Only the stretch of the listing below that runs from the line with "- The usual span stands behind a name" through the line with "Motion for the" is to be printed, exactly and with both ends.

○ ○ ○ ○ ○

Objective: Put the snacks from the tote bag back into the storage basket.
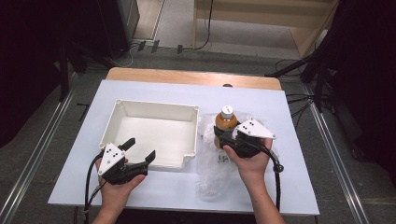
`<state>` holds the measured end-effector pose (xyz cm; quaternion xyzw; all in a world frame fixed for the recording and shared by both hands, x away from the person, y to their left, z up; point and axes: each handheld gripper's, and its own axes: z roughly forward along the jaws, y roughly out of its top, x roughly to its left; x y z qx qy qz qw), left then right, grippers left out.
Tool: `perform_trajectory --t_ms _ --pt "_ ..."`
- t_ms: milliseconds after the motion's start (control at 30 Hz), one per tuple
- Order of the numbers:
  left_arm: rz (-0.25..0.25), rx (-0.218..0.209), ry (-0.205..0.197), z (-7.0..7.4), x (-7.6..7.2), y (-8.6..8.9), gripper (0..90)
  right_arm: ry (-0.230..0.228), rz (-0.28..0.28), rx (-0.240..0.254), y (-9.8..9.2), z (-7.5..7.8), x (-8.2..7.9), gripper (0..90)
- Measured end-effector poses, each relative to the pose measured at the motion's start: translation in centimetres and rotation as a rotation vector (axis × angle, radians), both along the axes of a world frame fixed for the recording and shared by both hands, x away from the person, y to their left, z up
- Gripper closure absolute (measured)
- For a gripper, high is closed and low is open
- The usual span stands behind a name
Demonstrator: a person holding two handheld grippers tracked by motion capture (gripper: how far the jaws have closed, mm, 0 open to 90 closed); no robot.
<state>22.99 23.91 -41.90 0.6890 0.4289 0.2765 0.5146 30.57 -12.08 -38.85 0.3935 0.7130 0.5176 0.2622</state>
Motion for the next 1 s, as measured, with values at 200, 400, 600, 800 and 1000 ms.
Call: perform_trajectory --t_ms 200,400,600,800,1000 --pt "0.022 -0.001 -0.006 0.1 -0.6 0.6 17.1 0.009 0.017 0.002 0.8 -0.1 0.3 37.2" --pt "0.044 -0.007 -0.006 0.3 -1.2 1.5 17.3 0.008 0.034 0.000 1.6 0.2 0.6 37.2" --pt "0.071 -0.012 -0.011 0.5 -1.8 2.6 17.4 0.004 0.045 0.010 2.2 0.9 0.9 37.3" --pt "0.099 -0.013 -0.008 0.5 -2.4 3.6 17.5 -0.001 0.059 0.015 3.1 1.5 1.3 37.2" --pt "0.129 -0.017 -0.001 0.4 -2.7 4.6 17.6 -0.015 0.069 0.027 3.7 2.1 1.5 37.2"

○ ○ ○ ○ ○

§ Answer section:
- The usual span stands behind a name
Demonstrator: a person holding two handheld grippers tracked by motion capture (gripper: how far the jaws have closed, mm, 0 open to 90 closed); no robot.
<state>22.99 23.91 -41.90 0.6890 0.4289 0.2765 0.5146 30.57 -12.08 -38.85 0.3935 0.7130 0.5176 0.2622</state>
Motion for the next 1 s, as measured, with values at 200, 400, 600, 800 and 1000 ms.

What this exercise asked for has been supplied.